▶ **WORK INSTRUCTIONS**: For this exercise, transcribe every line of the material exactly and skip the pictures.

▶ **INFORMATION SHOWN**:

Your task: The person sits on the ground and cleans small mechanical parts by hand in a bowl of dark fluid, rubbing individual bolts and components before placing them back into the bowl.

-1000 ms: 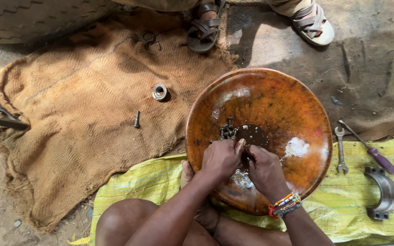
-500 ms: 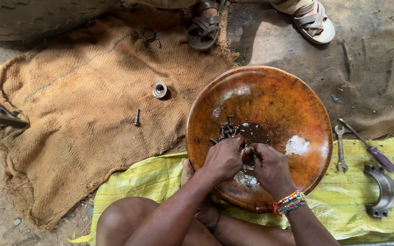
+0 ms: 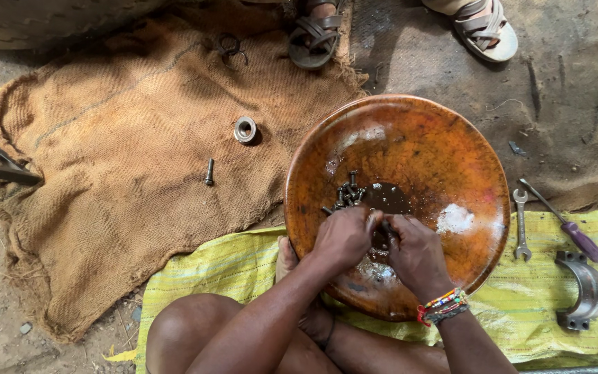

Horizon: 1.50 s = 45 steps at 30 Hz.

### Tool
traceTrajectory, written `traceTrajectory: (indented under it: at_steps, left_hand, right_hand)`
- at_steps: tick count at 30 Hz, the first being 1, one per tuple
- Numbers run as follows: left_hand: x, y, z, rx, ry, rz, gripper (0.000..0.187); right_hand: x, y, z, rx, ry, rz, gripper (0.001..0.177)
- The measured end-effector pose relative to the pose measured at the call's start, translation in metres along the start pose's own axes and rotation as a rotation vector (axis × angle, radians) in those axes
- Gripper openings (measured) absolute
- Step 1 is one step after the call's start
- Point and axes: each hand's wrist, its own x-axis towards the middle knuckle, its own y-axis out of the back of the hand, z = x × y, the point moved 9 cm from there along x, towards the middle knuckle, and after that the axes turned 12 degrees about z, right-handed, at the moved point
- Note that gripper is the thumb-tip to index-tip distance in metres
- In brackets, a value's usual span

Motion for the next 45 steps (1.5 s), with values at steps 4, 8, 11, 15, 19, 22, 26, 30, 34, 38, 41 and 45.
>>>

▶ **RESPONSE TO THE EXERCISE**:
Your task: The person sits on the ground and cleans small mechanical parts by hand in a bowl of dark fluid, rubbing individual bolts and components before placing them back into the bowl.

-1000 ms: 
-500 ms: 
+0 ms: 

Horizon: 1.50 s = 45 steps at 30 Hz.

### Tool
traceTrajectory, written `traceTrajectory: (indented under it: at_steps, left_hand, right_hand)`
- at_steps: tick count at 30 Hz, the first being 1, one per tuple
- Numbers run as follows: left_hand: x, y, z, rx, ry, rz, gripper (0.000..0.187); right_hand: x, y, z, rx, ry, rz, gripper (0.001..0.177)
- The measured end-effector pose relative to the pose measured at the call's start, translation in metres along the start pose's own axes and rotation as a rotation vector (axis × angle, radians) in those axes
- Gripper openings (measured) absolute
- Step 1 is one step after the call's start
- Point and axes: each hand's wrist, its own x-axis towards the middle knuckle, its own y-axis out of the back of the hand, z = x × y, the point moved 9 cm from there along x, towards the middle knuckle, and after that the axes turned 12 degrees about z, right-handed, at the moved point
- Note that gripper is the thumb-tip to index-tip distance in metres
- In brackets, a value's usual span

Motion for the next 45 steps (1.5 s), with values at steps 4, 8, 11, 15, 19, 22, 26, 30, 34, 38, 41 and 45.
>>>

This exercise requires no further output.